• BRIEF: Give back the entries below verbatim.

Extracted data entries
|---|

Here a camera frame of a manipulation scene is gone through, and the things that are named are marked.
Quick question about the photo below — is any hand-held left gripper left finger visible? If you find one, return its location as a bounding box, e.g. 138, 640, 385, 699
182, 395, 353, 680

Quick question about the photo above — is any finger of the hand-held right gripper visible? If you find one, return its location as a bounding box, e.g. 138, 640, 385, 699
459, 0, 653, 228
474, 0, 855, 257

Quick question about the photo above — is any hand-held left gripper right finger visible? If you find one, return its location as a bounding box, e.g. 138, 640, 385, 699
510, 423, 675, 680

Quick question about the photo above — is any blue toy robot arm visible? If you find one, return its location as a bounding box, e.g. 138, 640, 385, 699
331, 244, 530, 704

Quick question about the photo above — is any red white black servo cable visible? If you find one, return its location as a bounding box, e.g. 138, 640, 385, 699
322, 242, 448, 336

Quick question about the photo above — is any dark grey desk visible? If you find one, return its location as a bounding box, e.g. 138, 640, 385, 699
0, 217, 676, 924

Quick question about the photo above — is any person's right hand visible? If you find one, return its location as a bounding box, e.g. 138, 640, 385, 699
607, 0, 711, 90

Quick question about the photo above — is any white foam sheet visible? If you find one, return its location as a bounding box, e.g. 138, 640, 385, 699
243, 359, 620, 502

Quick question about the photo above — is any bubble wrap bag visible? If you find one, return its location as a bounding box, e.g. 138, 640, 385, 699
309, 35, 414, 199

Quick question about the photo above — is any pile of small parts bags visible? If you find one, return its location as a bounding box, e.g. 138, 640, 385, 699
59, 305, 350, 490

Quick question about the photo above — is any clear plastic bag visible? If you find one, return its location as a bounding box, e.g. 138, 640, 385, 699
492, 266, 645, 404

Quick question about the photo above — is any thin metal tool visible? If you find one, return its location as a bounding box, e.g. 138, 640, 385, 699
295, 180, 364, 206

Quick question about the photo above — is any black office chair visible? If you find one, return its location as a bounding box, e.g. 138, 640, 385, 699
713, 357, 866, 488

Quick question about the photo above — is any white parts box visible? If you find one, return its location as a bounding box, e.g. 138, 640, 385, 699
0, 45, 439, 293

|---|

• TASK OUTPUT:
Here a camera frame of a manipulation scene is gone through, and the things that are named are marked.
Quick question about the photo below — is any hand-held left gripper left finger visible? If you find one, return its location as a bounding box, e.g. 138, 640, 385, 699
182, 395, 353, 680

Quick question about the photo above — is any finger of the hand-held right gripper visible? If you find one, return its location as a bounding box, e.g. 138, 640, 385, 699
459, 0, 653, 228
474, 0, 855, 257

Quick question about the photo above — is any hand-held left gripper right finger visible? If you find one, return its location as a bounding box, e.g. 138, 640, 385, 699
510, 423, 675, 680

Quick question about the photo above — is any blue toy robot arm visible? If you find one, return its location as a bounding box, e.g. 138, 640, 385, 699
331, 244, 530, 704

Quick question about the photo above — is any red white black servo cable visible? If you find one, return its location as a bounding box, e.g. 138, 640, 385, 699
322, 242, 448, 336

Quick question about the photo above — is any dark grey desk visible? If you find one, return its location as a bounding box, e.g. 138, 640, 385, 699
0, 217, 676, 924

Quick question about the photo above — is any person's right hand visible? If you find one, return its location as a bounding box, e.g. 138, 640, 385, 699
607, 0, 711, 90

Quick question about the photo above — is any white foam sheet visible? If you find one, return its location as a bounding box, e.g. 138, 640, 385, 699
243, 359, 620, 502

Quick question about the photo above — is any bubble wrap bag visible? If you find one, return its location as a bounding box, e.g. 138, 640, 385, 699
309, 35, 414, 199

Quick question about the photo above — is any pile of small parts bags visible? If you find one, return its location as a bounding box, e.g. 138, 640, 385, 699
59, 305, 350, 490

Quick question about the photo above — is any clear plastic bag visible? If you find one, return its location as a bounding box, e.g. 138, 640, 385, 699
492, 266, 645, 404

Quick question about the photo above — is any thin metal tool visible? If you find one, return its location as a bounding box, e.g. 138, 640, 385, 699
295, 180, 364, 206

Quick question about the photo above — is any black office chair visible? If you find one, return its location as a bounding box, e.g. 138, 640, 385, 699
713, 357, 866, 488

Quick question about the photo above — is any white parts box visible? If you find one, return its location as a bounding box, e.g. 138, 640, 385, 699
0, 45, 439, 293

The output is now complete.